▶ [What the task requires]:
Look through the entries below, please, and copy every line with the word "moved".

▶ [Source records]:
-.-.-
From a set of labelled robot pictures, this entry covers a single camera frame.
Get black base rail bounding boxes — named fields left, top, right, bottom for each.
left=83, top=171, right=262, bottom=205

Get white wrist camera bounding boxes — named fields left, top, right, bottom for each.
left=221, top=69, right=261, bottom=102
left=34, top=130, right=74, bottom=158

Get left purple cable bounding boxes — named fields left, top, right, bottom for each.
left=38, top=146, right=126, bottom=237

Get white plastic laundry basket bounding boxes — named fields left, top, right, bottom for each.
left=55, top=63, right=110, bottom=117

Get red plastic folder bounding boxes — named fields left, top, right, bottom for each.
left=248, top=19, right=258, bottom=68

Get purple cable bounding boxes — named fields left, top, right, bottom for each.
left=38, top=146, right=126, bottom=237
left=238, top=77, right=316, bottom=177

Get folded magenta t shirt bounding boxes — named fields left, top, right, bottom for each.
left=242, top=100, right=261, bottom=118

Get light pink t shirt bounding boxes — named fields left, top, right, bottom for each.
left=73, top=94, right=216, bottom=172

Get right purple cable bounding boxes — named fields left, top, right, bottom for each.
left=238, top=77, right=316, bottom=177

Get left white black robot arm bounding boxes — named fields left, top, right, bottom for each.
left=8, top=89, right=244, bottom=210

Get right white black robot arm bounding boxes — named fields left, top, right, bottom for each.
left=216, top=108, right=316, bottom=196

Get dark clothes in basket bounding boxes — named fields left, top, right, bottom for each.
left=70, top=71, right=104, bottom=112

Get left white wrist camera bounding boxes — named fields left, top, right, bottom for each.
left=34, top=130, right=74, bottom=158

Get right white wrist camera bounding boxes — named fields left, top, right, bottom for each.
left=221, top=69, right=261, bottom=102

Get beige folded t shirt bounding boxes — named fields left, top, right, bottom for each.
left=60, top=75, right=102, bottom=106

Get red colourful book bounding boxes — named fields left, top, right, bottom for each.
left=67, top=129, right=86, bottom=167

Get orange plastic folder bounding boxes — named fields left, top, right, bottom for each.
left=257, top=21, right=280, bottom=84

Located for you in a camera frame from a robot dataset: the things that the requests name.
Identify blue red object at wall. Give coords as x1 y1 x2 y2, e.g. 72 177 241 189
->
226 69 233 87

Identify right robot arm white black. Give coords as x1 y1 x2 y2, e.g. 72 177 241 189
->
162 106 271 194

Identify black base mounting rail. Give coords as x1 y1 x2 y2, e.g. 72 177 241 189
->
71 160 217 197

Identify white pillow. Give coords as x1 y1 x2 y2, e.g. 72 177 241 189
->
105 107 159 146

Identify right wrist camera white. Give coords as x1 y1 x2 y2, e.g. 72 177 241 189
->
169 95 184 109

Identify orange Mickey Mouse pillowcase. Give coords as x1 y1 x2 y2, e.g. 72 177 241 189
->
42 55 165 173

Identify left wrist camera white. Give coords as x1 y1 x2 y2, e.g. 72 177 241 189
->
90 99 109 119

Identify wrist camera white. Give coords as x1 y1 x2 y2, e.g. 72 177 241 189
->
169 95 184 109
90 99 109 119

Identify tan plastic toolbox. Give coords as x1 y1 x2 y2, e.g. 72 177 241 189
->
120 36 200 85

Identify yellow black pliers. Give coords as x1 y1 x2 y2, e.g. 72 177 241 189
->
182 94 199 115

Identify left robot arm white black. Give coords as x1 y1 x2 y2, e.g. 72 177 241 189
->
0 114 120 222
-.-.-
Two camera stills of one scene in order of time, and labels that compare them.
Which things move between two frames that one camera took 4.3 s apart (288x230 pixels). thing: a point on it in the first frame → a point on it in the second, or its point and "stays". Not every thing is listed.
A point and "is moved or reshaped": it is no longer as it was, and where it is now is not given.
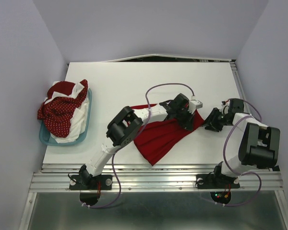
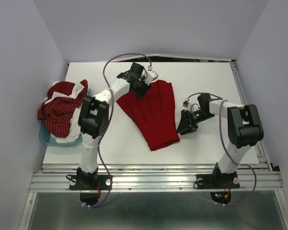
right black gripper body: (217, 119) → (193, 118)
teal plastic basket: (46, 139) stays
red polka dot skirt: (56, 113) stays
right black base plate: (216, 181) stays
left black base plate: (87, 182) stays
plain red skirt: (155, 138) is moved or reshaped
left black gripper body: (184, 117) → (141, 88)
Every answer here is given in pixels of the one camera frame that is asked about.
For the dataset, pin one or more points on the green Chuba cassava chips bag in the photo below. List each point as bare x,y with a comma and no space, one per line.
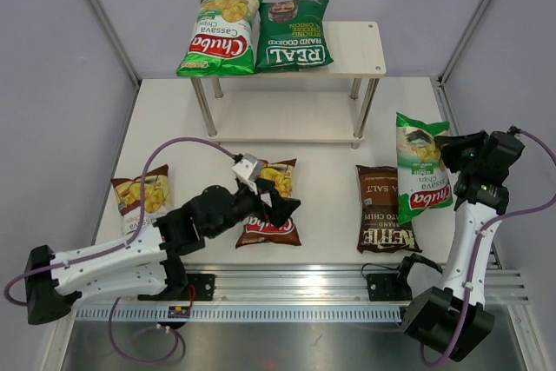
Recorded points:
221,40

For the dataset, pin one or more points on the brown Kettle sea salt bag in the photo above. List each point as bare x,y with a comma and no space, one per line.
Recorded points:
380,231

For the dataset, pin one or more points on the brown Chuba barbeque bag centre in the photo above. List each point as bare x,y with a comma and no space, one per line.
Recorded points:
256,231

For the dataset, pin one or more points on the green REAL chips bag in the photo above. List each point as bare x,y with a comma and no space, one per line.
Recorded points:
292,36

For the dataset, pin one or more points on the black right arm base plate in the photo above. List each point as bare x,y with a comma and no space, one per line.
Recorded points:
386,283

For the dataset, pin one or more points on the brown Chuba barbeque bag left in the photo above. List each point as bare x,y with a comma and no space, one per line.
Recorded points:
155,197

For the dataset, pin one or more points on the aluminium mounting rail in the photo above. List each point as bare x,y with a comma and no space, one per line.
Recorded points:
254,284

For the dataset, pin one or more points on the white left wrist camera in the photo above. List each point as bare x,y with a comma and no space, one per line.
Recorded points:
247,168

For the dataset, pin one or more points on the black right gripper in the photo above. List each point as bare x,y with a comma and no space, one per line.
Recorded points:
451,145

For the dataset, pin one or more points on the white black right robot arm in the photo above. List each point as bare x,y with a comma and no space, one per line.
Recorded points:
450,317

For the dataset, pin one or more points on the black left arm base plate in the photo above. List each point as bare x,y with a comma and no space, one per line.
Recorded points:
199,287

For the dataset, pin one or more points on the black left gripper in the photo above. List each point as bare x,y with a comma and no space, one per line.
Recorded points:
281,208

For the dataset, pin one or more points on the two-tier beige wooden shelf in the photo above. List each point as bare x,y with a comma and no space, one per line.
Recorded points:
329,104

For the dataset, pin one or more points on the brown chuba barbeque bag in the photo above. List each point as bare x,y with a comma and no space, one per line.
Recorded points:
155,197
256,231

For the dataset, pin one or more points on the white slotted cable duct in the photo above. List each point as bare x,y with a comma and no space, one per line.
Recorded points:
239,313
-.-.-
▶ [The answer]:
A point and "is moved or reshaped": it is no longer as it was, and where it is now is not given.
plain red skirt: (155, 138) is moved or reshaped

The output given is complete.